AI summary
Sebagian besar eksploitasi zero-day diatribusikan kepada peretas yang didukung pemerintah. Perusahaan perangkat lunak semakin meningkatkan keamanan untuk melindungi dari eksploitasi zero-day. Munculnya vendor pengawasan baru menunjukkan bahwa industri ini terus berkembang meskipun ada tekanan dari penegakan hukum. Penelitian baru dari Google mengungkapkan bahwa peretas yang bekerja untuk pemerintah bertanggung jawab atas sebagian besar eksploitasi zero-day yang diidentifikasi dalam serangan dunia maya tahun lalu. Jumlah eksploitasi zero-day turun dari 98 pada tahun 2023 menjadi 75 pada tahun 2024, namun 23 di antaranya dikaitkan dengan peretas yang didukung pemerintah.Dari 23 eksploitasi tersebut, 10 dikaitkan dengan peretas yang bekerja langsung untuk pemerintah, termasuk lima dari China dan lima dari Korea Utara. Delapan eksploitasi lainnya dikembangkan oleh pembuat spyware dan penyedia pengawasan seperti NSO Group, yang biasanya hanya menjual kepada pemerintah.Google mencatat bahwa perusahaan perangkat lunak semakin sulit bagi pembuat eksploitasi untuk menemukan bug. Fitur seperti Lockdown Mode pada iOS dan macOS serta Memory Tagging Extension (MTE) pada chipset Google Pixel membantu meningkatkan keamanan perangkat. Meskipun demikian, industri pengawasan terus berkembang karena permintaan dari pelanggan pemerintah.

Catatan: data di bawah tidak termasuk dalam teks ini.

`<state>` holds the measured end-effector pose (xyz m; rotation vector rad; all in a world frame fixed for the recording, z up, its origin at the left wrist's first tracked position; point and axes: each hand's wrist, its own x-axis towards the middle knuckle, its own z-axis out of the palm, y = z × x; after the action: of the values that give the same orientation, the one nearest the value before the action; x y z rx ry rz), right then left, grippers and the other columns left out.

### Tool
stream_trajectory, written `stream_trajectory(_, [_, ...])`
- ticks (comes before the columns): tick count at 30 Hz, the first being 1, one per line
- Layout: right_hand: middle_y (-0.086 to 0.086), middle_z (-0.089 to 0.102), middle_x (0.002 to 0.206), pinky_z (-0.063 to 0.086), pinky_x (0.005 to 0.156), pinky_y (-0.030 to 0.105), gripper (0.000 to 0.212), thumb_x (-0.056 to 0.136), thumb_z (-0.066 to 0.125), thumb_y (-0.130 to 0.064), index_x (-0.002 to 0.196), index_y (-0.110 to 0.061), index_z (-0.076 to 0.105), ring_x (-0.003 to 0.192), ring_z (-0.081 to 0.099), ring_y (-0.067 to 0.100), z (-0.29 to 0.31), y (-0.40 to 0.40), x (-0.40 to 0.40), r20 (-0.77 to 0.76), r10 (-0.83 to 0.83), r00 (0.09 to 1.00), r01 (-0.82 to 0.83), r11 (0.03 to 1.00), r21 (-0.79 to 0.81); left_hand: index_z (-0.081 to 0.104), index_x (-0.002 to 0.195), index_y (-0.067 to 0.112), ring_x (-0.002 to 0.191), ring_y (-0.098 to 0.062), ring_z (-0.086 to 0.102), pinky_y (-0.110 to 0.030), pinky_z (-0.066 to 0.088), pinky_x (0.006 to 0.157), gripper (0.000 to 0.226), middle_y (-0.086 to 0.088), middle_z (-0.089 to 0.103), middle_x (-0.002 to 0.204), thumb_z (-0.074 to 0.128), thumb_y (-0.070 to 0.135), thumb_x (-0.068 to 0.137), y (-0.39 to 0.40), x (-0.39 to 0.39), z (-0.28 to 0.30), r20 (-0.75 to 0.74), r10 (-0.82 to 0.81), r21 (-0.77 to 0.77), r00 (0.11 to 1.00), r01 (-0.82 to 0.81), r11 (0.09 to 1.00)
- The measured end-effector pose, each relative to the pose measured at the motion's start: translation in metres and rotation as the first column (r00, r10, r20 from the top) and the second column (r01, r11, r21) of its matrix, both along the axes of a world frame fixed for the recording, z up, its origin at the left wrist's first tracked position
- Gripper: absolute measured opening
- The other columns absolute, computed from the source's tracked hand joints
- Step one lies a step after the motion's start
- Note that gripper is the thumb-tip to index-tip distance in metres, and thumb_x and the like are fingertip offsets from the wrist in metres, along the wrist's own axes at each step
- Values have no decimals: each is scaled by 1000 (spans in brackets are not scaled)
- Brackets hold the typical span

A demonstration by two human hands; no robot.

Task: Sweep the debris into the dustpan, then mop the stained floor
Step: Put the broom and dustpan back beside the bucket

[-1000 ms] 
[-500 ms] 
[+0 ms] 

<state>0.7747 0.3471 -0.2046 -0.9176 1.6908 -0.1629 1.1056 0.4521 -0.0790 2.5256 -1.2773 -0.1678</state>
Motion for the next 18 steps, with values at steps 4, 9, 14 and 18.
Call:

Meskipun ada penurunan jumlah total zero-day exploits, kekuatan dan kemampuan hacker pemerintah masih sangat besar dan sulit dihadapi. Perusahaan teknologi harus terus berinovasi dan meningkatkan fungsi keamanan secara serius agar pengguna tetap terlindungi dari ancaman yang semakin kompleks.